* [WHAT THE EXERCISE ASKS]:
Go through the entries below and say how many lines contain the string "sock"; write only that number.

* [RECORDS SUPPLIED]:
---*---
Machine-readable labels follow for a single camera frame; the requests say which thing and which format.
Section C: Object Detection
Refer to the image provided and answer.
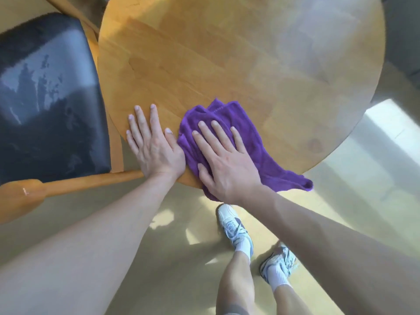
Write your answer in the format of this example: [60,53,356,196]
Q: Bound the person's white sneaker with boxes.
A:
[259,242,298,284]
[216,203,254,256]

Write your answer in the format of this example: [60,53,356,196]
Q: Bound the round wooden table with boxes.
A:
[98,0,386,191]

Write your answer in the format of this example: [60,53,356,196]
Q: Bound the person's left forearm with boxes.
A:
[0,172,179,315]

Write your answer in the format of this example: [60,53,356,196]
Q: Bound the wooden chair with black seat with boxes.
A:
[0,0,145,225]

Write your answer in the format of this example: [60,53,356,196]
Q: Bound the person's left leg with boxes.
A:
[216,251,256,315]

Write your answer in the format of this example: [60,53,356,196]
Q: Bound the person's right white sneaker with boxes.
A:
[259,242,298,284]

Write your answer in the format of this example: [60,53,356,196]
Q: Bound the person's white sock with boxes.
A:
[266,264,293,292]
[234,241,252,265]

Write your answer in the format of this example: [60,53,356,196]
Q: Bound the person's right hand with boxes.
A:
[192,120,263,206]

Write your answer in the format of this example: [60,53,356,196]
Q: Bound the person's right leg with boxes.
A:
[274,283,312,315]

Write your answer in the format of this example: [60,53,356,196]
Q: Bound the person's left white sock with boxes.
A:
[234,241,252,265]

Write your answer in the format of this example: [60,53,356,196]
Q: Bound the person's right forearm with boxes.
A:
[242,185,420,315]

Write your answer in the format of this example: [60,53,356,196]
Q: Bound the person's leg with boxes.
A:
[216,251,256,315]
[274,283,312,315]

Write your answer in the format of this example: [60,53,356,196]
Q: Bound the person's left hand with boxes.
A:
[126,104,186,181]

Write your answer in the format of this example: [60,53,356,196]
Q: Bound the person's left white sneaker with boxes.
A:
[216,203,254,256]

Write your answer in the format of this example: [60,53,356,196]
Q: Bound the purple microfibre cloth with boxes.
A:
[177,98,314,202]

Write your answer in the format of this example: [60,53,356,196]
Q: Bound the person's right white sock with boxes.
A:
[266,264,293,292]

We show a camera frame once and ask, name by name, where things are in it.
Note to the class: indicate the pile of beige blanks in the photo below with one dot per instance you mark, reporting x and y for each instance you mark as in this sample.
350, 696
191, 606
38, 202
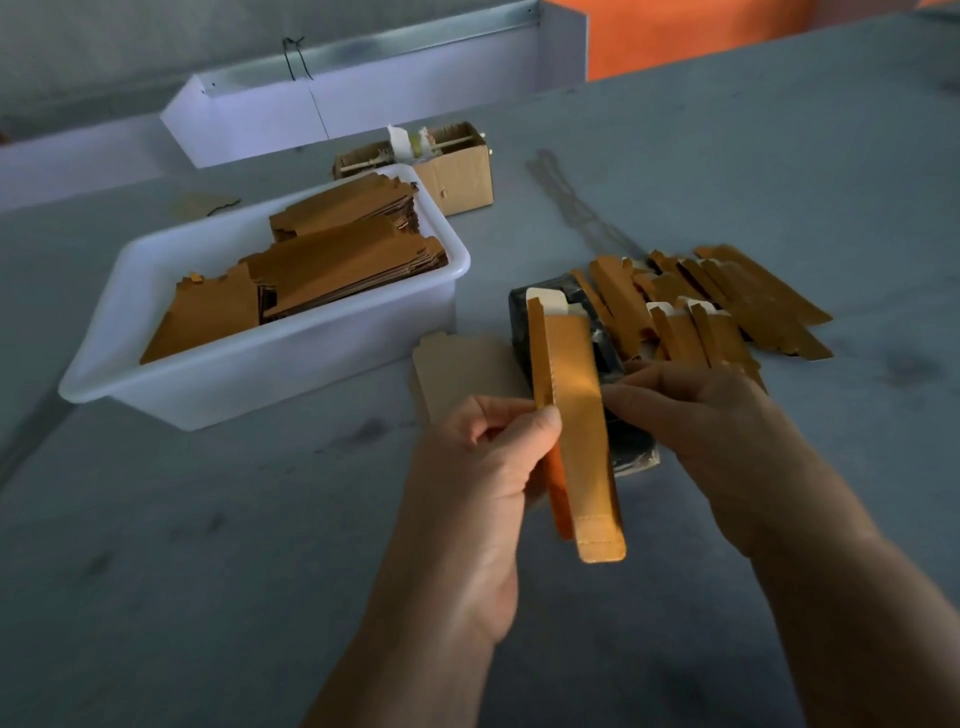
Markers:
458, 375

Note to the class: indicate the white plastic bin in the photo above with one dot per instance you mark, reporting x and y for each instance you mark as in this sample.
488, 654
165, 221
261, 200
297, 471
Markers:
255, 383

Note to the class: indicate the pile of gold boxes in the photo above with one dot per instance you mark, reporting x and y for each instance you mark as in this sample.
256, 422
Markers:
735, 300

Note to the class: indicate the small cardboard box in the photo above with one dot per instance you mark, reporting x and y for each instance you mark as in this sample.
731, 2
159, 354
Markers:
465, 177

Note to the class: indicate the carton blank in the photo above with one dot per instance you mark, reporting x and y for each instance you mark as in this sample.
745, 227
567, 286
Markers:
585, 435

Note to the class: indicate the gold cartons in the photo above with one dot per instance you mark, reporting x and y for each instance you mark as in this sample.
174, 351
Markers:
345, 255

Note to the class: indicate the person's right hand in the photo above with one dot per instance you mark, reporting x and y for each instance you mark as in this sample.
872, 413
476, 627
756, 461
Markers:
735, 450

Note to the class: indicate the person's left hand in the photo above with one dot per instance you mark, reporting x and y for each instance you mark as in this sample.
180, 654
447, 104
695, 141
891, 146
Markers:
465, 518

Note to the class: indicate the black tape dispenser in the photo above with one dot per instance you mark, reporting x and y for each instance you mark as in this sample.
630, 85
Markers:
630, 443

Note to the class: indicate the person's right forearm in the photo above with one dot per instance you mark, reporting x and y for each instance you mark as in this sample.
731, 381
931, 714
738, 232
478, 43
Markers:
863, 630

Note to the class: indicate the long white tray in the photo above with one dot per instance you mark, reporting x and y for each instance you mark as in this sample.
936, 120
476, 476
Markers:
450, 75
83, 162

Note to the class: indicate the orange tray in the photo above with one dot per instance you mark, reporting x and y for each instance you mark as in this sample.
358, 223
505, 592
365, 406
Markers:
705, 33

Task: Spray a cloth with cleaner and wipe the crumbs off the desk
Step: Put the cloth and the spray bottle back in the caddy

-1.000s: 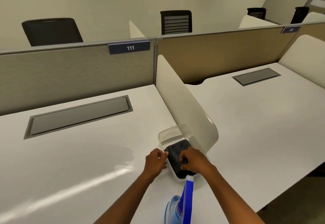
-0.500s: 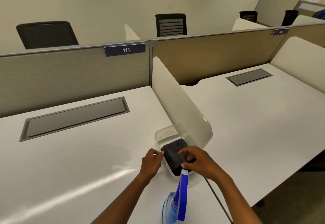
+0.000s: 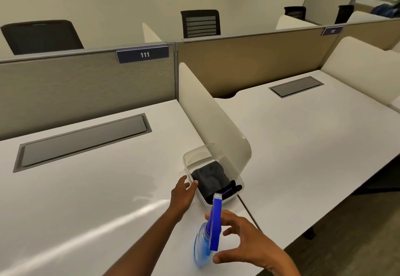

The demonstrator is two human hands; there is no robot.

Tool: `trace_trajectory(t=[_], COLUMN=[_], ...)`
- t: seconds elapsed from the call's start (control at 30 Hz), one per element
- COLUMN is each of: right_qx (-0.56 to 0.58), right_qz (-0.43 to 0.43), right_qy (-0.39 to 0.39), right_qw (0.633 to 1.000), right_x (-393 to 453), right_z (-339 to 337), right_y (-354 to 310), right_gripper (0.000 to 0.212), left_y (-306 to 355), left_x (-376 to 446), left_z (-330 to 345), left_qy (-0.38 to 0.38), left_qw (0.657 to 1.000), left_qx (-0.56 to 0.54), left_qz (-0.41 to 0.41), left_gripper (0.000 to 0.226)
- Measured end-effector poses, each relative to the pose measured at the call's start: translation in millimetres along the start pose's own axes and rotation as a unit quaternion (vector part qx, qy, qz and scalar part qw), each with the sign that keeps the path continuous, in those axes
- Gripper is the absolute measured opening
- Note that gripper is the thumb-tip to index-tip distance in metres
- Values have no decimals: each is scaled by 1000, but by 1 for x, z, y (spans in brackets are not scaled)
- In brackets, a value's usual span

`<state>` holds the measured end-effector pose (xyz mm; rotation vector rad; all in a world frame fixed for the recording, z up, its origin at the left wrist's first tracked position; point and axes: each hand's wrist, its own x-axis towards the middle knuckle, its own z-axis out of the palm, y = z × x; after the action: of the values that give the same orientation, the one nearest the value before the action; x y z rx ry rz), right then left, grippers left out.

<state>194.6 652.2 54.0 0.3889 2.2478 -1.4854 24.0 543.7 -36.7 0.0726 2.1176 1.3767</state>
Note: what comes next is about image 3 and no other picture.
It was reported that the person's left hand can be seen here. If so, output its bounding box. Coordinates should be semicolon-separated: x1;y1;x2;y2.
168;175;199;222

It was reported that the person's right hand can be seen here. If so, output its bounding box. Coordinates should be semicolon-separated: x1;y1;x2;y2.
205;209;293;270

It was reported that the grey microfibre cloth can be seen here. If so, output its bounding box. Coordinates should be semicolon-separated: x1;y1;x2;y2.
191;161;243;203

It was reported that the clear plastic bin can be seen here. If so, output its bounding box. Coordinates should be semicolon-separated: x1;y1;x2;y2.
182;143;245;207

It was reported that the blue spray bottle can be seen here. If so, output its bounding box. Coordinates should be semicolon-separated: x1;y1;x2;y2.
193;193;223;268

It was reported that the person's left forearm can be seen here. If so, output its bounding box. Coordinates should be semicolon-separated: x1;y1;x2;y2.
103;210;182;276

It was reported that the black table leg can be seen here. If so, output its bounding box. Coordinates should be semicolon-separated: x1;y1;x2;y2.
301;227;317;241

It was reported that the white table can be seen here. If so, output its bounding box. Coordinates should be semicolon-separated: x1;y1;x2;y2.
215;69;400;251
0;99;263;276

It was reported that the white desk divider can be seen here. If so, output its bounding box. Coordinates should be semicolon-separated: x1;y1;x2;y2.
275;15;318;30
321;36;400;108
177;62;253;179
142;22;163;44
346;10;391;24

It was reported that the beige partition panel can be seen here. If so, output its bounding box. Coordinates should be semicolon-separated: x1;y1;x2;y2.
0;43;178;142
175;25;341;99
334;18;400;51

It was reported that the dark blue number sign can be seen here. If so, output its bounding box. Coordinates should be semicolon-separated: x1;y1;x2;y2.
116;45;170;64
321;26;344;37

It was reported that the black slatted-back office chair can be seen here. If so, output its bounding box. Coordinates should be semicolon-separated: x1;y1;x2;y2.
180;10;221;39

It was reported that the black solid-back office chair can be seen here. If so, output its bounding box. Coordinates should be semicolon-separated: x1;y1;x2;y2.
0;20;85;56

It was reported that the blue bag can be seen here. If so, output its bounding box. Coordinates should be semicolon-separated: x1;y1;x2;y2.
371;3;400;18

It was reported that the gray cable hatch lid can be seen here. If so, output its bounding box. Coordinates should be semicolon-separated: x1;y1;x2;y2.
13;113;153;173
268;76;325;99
---*---
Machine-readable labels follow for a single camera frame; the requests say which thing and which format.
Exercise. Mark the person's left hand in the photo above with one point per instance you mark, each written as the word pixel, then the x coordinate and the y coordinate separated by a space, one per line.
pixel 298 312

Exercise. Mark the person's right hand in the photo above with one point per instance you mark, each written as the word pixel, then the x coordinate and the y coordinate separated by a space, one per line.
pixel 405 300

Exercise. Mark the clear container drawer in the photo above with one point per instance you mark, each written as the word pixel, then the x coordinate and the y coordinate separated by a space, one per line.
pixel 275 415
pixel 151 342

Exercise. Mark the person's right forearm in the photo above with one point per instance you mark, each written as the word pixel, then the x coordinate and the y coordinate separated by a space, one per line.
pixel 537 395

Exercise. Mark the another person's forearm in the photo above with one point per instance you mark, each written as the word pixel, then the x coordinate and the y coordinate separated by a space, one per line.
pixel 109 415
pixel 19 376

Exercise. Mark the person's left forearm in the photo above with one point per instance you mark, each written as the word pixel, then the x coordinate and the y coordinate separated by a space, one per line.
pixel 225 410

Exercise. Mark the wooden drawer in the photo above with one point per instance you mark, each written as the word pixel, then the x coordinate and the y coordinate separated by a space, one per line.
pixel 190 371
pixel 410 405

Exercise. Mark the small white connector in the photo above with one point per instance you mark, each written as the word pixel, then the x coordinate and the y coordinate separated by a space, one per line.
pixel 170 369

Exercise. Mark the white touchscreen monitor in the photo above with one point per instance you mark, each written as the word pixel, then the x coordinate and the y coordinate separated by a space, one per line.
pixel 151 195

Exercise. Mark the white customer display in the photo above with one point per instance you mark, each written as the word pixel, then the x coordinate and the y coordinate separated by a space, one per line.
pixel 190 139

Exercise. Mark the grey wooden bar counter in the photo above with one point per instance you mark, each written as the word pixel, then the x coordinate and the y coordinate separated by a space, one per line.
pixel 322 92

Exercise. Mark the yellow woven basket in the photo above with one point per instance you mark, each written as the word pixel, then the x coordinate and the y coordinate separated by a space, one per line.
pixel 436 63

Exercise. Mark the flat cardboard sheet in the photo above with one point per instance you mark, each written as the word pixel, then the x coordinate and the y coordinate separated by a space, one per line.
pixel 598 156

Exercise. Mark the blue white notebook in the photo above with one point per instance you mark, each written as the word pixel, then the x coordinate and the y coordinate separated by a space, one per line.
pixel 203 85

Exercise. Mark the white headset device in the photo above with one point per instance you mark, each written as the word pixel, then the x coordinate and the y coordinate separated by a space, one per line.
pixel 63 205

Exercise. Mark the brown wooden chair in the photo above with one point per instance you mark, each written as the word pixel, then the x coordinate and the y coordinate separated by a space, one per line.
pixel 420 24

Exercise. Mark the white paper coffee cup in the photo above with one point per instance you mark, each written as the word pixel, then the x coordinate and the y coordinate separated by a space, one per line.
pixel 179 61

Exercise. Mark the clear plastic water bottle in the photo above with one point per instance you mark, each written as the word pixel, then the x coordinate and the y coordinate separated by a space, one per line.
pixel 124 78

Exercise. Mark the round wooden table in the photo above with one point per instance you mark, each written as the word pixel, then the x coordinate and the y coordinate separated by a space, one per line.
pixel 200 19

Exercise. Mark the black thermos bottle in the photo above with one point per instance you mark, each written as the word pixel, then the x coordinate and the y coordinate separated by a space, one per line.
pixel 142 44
---*---
* [EXERCISE RESULT]:
3